Source: Australian Ministers for Regional Development
Millions in federal funding has been unlocked by the Morrison Government to ensure a business case gets underway for the Glenferrie Road level crossing removal in Kooyong.
The project will bust congestion and mean a smoother and quicker commute for thousands of motorists across Melbourne’s south-east every day.
$8 million for a business case will flow to the Victorian Government to get the job underway.
Minister for Population, Cities and Urban Infrastructure Alan Tudge said the business case was the crucial first step to removing the level crossing that caused a headache for motorists everyday.
“This funding means we can start vital scoping and early development works for the level crossing removal,” Mr Tudge said.

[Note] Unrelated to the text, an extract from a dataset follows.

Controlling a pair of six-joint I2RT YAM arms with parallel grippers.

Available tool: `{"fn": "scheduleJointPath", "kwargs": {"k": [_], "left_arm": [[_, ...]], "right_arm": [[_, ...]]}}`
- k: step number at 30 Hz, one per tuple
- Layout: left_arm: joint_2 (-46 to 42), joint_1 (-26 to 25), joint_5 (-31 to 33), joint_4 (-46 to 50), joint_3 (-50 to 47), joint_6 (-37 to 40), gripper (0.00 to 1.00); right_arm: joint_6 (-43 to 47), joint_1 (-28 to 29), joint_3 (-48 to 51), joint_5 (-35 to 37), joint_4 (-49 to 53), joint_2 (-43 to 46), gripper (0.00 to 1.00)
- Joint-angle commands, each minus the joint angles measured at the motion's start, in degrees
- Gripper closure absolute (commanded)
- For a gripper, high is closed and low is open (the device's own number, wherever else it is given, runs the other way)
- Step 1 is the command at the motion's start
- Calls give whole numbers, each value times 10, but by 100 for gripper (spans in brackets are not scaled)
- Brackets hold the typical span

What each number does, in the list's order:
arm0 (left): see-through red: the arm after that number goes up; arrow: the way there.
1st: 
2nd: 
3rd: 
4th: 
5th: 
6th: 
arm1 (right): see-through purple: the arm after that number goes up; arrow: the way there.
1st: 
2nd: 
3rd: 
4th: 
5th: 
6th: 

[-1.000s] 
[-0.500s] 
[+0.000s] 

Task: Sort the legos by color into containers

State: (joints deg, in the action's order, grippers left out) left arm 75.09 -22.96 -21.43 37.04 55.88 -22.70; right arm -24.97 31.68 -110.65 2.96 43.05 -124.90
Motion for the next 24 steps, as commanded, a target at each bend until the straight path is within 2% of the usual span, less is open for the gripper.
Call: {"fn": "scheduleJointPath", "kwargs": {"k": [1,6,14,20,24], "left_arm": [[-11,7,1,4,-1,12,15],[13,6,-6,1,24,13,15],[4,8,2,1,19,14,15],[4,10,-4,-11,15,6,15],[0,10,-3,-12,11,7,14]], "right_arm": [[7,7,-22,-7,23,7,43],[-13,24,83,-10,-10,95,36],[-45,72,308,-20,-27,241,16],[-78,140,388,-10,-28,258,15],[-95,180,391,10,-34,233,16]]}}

“It’s also part of the Morrison’s Government priority to support local jobs, businesses and economies during the COVID-19 recovery.”
The Morrison Government is also providing another $2 million for initial feasability studies into the removal of the level crossings at Tooronga Road in Tooronga and Madden Grove in Burnley, as part of an integrated plan to bust congestion right across South East Melbourne.
Treasurer and Federal Member for Kooyong Josh Frydenberg said the business case would examine the benefits and costings to determine a preferred design for the project, ensuring works deliver the best outcomes for the economy and community.
“This business case will accelerate the delivery of this critical project by undertaking essential scoping works as well as early development work, including surveying and geotechnical studies,” Mr Frydenberg said.
“Busting congestion along this busy route will be a major boost for local businesses, sporting clubs and residents alike, which is needed now more than ever.
“Injecting much-needed infrastructure funding into the Victorian economy and creating jobs is a top priority as we make our way through the COVID-19 pandemic.”
Federal Member for Higgins Katie Allen said the level crossing caused significant congestion and frustration for the thousands of cars and countless trams travelling on Glenferrie Road each day.
“This is one of the few level crossing intersections remaining in Melbourne where trains, trams and vehicles intersect – with around 24 trains in the peak period between 7 am and 9 am meaning the boom gate is closed for almost a third of the morning,” Dr Allen said.
“Not only is it frustrating, the Glenferrie Road crossing was noted as a high priority for removal in the Victorian Auditor General’s December 2017 report into Managing the Level Crossing Removal Program.
“We have listened and we have acted by fully funding the business case and project that will deliver a level crossing removal to bust congestion and improve safety to support a smoother, more reliable journey for commuters.”
The Glenferrie Road level crossing was listed as one of 20 high priority level crossings to be removed in a 2013 VicRoads study.
The 2013 VicRoads study showed that the Glenferrie level crossing was one of the worst in the area adding to significant congestion on a key arterial corridor in south east Melbourne, causing delays and frustration for the thousands of vehicles that travel through the area each day.